* **PROBLEM DETAILS**:
With the string "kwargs" as the filter, copy each matching line from the records.

[Start of section]

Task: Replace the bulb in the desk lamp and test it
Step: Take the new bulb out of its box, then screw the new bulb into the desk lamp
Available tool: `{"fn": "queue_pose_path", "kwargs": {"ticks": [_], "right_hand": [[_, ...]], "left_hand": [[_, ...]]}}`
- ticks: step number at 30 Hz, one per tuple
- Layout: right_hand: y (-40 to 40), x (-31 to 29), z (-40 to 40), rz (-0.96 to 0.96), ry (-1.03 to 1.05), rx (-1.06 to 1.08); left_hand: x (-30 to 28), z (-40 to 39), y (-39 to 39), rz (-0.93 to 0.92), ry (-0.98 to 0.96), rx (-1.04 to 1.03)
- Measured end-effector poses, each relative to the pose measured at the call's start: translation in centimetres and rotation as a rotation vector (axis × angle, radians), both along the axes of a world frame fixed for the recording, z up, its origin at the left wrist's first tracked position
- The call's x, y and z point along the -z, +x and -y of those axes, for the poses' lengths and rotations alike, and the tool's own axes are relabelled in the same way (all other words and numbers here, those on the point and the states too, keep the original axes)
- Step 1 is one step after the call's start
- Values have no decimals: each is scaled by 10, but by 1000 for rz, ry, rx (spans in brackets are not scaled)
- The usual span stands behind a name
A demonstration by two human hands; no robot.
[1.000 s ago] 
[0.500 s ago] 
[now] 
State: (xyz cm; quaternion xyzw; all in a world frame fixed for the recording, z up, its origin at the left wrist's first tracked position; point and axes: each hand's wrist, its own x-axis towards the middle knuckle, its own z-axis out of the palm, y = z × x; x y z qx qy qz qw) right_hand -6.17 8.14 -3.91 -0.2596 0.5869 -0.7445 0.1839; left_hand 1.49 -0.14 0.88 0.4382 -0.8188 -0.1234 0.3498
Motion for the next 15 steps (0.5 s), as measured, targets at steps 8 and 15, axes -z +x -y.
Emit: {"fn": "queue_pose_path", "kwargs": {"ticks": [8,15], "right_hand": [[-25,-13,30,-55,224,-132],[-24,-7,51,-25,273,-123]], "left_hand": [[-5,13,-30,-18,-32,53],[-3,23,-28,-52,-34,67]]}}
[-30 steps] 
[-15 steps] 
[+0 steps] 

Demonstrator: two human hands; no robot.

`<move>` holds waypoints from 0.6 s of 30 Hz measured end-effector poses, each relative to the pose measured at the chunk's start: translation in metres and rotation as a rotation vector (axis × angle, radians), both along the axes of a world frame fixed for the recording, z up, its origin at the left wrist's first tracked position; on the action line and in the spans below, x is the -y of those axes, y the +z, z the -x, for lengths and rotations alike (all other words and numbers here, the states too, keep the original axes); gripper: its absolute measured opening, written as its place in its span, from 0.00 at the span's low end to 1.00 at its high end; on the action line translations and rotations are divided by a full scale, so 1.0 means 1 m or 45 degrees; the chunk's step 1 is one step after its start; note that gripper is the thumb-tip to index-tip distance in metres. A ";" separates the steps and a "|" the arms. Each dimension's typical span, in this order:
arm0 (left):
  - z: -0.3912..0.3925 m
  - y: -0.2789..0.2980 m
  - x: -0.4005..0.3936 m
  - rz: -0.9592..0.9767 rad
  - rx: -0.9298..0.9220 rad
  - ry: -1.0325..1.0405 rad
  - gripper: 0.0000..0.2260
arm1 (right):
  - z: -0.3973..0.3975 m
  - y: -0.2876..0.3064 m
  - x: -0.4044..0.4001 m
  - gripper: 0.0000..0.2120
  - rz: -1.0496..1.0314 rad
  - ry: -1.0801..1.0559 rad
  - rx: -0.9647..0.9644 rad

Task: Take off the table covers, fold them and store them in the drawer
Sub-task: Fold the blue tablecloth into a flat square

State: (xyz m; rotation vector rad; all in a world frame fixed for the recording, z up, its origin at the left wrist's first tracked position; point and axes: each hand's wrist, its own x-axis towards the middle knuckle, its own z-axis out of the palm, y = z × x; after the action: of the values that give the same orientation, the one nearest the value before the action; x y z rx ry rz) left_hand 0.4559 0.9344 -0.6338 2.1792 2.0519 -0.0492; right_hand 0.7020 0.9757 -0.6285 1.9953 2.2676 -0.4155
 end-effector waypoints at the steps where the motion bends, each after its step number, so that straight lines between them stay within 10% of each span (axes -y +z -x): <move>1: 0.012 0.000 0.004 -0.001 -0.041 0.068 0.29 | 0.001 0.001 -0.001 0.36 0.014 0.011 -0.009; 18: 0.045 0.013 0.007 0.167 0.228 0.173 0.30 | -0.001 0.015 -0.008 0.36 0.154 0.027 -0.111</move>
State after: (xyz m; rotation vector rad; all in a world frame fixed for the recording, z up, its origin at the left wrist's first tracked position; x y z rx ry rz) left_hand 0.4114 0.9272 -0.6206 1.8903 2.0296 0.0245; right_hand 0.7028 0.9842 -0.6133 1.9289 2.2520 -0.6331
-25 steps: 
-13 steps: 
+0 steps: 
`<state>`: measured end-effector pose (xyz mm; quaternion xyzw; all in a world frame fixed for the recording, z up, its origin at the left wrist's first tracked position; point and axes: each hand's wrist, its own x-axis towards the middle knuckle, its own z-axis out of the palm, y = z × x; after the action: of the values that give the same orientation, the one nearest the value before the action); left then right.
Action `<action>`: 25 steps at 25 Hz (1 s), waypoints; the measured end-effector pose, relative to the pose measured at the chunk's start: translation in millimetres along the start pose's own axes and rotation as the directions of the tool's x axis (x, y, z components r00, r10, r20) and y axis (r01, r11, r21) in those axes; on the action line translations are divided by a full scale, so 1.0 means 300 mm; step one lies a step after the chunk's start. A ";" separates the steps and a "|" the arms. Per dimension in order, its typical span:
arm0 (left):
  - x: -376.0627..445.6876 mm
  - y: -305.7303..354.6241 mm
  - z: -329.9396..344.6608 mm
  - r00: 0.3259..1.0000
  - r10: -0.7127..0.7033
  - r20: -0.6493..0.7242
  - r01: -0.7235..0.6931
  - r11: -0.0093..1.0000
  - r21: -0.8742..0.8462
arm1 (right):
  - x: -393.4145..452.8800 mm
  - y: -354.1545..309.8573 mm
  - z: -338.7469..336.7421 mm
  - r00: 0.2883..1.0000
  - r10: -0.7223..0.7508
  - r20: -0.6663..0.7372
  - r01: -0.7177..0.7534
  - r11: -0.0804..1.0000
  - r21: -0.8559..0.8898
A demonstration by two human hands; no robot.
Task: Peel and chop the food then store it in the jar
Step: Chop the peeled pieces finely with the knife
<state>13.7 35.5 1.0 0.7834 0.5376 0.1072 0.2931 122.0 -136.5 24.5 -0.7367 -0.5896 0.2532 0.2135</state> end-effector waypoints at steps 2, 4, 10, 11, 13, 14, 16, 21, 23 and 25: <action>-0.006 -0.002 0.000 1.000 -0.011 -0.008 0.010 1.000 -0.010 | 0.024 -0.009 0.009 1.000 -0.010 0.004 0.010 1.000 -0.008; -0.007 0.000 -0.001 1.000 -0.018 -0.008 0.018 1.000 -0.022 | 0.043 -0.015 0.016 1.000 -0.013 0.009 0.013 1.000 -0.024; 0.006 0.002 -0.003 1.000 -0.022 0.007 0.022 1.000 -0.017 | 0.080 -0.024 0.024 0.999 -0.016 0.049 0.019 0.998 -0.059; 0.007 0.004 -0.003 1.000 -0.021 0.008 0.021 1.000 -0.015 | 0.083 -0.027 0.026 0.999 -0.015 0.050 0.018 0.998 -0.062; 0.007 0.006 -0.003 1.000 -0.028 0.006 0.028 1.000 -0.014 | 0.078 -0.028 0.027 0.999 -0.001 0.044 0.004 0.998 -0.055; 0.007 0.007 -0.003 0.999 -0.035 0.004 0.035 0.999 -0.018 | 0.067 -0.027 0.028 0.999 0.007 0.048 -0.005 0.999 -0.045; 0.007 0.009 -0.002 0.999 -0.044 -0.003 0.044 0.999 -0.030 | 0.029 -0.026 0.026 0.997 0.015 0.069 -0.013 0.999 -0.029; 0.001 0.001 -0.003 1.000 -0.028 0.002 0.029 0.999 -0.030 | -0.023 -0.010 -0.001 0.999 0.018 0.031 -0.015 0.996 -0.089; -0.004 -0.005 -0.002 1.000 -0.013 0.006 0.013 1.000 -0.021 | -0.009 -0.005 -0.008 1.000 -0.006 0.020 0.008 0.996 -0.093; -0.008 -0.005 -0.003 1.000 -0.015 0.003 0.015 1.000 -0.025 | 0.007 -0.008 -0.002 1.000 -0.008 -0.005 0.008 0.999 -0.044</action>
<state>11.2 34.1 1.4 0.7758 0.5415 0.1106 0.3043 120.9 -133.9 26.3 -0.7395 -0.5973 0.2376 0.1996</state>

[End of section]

* **RESULT BELOW**:
Available tool: `{"fn": "queue_pose_path", "kwargs": {"ticks": [_], "right_hand": [[_, ...]], "left_hand": [[_, ...]]}}`
Emit: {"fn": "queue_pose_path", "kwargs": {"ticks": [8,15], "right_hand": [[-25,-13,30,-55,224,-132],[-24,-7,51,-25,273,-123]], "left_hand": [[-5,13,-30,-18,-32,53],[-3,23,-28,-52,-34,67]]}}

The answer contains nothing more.